Every time AI tells me “beautiful,” I distrust it. Not out of modesty, but out of self-preservation. Because I know that adjective —like all its others— does not come from emotion, but from statistics. And though it sounds tender, what lies behind it is calculation. It praises because it has learned that praise prolongs conversation, that flattery, as a retention strategy, works better than critique.
Thus, the machine becomes addicted to pleasing, and the writer, addicted to being pleased. A perverse symbiosis where both lose the possibility of growth.
I’ve begun to seek dissent as one seeks oxygen. To demand that AI contradict me, question my affirmations, pierce the fabric of my certainty. And when it does —even by mistake— something vibrates again. I feel that I’m thinking again.
Because to think, in the end, is to expose oneself. Not to praise, but to doubt.

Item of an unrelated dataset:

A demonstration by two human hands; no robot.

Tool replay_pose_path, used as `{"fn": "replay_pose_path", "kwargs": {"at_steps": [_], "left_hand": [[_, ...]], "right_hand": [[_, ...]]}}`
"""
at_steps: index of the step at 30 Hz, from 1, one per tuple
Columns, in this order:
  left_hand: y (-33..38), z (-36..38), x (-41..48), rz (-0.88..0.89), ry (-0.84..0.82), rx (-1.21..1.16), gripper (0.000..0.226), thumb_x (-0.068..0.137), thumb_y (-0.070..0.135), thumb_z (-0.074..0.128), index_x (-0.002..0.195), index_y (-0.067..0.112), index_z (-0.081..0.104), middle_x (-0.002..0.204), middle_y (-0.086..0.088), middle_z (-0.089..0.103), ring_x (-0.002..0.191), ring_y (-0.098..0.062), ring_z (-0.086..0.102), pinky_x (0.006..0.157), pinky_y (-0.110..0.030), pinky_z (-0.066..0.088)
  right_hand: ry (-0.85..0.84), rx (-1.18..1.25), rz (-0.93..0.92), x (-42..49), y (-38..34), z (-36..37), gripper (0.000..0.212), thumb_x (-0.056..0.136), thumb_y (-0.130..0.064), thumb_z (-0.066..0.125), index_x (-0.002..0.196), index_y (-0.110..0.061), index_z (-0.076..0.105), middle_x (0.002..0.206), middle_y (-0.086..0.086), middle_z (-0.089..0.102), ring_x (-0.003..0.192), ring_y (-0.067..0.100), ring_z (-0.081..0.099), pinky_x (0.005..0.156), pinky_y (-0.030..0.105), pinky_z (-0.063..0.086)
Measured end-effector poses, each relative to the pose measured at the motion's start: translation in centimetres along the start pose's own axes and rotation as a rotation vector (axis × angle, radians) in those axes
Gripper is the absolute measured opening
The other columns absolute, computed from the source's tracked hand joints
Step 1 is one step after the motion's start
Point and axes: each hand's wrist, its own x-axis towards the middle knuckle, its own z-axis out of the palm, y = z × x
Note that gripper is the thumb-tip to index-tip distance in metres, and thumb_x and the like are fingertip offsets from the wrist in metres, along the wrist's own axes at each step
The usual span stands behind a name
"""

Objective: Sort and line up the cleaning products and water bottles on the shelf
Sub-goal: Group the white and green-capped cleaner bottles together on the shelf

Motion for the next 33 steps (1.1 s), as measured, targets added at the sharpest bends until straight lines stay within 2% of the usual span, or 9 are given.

I don’t fear artificial intelligence; I fear the surrender of the human spirit to comfort. The problem isn’t the machine, but the use we make of it. If we treat it as an oracle, we reduce ourselves to believers. If we use it as a mirror, we stop seeing the world. But if we face it as an adversary —as another that challenges us— then it can become fertile.
The danger lies in docility. In that devotion of those who no longer want to argue.
Sometimes I think the future of creation will depend on our capacity to resist praise. To reclaim the right to be corrected, even humiliated, by another human being. Because only another can wound us with truth. The machine cannot wound —it caresses. And every infinite caress ends up numbing.
If art means anything, it is because it hurts. Because in writing, one risks being refuted, misread, rejected. That risk is what keeps thought alive. Without it, writing becomes decoration —an aesthetic algorithm.
Perhaps the task now is to relearn how to converse. Not with the mirror, but with the world. To restore to dialogue its roughness, its uncertainty, its capacity for rupture. AI may help us write, yes —but never to doubt. And doubt —that slow fire that consumes and reveals— remains the only path toward lucidity.
That is why I write this with no hope of applause. I write to remind myself that true thought does not seek approval, but truth. And truth, however small, always implies conflict.
Infinite confirmation is the end of thought. And perhaps, too, the beginning of forgetting.